Task to carry out:
The lines below starting at the line containing "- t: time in" and ending at the line containing "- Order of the" are to be repeated exactly, with both ends kept and nothing else added.

[Data extracted from a collection]
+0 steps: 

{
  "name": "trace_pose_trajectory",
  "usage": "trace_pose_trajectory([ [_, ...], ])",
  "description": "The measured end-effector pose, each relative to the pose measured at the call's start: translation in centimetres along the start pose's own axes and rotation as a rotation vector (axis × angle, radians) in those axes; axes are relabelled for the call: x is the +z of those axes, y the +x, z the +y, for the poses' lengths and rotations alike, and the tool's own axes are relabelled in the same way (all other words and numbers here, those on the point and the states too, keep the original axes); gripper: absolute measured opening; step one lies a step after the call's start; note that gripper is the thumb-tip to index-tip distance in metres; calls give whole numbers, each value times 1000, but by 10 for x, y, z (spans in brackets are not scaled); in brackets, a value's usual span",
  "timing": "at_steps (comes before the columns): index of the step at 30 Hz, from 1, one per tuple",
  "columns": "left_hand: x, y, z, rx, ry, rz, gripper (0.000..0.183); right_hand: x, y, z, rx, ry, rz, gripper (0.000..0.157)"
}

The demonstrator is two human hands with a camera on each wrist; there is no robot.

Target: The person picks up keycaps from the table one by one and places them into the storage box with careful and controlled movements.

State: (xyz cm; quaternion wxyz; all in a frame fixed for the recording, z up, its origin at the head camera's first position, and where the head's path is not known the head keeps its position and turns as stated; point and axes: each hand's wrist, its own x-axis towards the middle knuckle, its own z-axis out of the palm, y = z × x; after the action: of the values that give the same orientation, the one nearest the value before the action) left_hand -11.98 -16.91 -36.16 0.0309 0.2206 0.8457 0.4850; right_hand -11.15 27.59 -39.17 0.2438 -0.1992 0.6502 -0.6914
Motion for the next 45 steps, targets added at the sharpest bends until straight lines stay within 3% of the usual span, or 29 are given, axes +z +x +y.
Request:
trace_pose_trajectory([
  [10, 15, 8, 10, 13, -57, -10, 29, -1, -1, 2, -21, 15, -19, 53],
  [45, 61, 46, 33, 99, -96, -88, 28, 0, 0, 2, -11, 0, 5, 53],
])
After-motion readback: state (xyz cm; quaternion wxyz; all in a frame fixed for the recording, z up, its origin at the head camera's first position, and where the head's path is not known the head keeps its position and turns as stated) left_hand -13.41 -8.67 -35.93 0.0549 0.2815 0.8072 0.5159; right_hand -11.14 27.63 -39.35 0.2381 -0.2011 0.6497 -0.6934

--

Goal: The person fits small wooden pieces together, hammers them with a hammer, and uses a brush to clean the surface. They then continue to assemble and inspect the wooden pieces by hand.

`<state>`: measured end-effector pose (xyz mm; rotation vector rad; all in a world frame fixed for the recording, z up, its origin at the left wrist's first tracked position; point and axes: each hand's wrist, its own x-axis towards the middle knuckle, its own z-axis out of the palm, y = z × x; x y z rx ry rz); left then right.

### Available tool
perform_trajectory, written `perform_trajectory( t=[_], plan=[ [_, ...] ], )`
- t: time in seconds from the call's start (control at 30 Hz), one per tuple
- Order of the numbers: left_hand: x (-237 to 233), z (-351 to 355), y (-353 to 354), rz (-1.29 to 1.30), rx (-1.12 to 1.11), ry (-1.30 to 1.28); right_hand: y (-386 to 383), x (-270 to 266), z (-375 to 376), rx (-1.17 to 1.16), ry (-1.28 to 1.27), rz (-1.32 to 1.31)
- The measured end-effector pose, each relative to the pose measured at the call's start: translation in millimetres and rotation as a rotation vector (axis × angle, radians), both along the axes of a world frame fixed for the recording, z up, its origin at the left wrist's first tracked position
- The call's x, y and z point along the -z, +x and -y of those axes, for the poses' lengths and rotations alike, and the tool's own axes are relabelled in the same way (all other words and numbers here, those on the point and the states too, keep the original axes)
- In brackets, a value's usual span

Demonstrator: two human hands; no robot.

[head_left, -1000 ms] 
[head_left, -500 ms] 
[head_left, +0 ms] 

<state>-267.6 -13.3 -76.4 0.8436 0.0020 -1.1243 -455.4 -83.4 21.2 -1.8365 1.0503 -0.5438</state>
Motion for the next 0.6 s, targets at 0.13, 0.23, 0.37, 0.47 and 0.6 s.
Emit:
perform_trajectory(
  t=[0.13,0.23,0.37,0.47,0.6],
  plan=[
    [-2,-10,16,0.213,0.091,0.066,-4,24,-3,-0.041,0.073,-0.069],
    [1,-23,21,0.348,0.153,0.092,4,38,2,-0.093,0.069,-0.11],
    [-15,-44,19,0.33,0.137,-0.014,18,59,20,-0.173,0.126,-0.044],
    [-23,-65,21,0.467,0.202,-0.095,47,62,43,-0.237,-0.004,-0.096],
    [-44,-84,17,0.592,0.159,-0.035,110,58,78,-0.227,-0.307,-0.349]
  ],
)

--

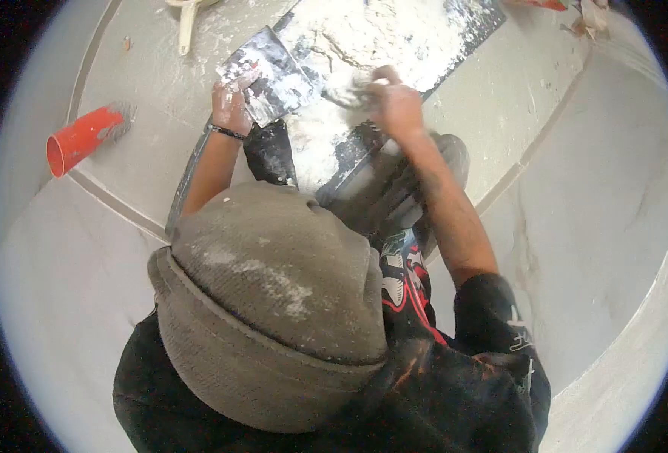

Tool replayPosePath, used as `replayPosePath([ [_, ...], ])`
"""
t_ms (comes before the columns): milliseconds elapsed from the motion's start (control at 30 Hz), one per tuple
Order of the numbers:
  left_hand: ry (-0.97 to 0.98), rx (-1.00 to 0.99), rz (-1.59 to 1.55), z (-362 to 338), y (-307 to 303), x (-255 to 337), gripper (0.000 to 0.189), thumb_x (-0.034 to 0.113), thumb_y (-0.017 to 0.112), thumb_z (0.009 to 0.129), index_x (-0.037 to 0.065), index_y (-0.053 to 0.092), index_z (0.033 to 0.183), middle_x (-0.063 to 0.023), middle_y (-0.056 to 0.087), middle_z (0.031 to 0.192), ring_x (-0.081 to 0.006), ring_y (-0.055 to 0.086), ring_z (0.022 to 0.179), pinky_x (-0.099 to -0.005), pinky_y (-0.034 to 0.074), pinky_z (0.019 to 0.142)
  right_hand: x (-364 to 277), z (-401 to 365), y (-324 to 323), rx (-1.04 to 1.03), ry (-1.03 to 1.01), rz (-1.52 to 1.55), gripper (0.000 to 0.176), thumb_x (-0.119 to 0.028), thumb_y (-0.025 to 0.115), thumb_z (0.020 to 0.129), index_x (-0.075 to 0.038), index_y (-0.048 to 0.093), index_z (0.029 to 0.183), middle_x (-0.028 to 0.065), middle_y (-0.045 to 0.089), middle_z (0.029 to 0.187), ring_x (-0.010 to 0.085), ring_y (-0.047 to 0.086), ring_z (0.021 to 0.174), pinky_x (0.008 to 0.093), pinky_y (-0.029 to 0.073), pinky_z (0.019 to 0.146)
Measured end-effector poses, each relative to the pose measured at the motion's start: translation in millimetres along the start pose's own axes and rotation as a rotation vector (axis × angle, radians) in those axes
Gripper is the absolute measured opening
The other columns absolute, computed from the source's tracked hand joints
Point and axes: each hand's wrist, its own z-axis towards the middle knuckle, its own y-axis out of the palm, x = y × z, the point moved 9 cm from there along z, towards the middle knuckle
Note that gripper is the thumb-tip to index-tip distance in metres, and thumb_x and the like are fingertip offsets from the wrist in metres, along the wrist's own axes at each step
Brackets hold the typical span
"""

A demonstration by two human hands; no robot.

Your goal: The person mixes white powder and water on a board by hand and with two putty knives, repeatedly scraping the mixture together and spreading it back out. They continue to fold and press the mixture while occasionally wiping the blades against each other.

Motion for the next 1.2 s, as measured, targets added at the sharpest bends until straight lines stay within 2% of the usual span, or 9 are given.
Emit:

Result:
- t: time in seconds from the call's start (control at 30 Hz), one per tuple
- Order of the numbers: left_hand: x (-237 to 233), z (-351 to 355), y (-353 to 354), rz (-1.29 to 1.30), rx (-1.12 to 1.11), ry (-1.30 to 1.28); right_hand: y (-386 to 383), x (-270 to 266), z (-375 to 376), rx (-1.17 to 1.16), ry (-1.28 to 1.27), rz (-1.32 to 1.31)

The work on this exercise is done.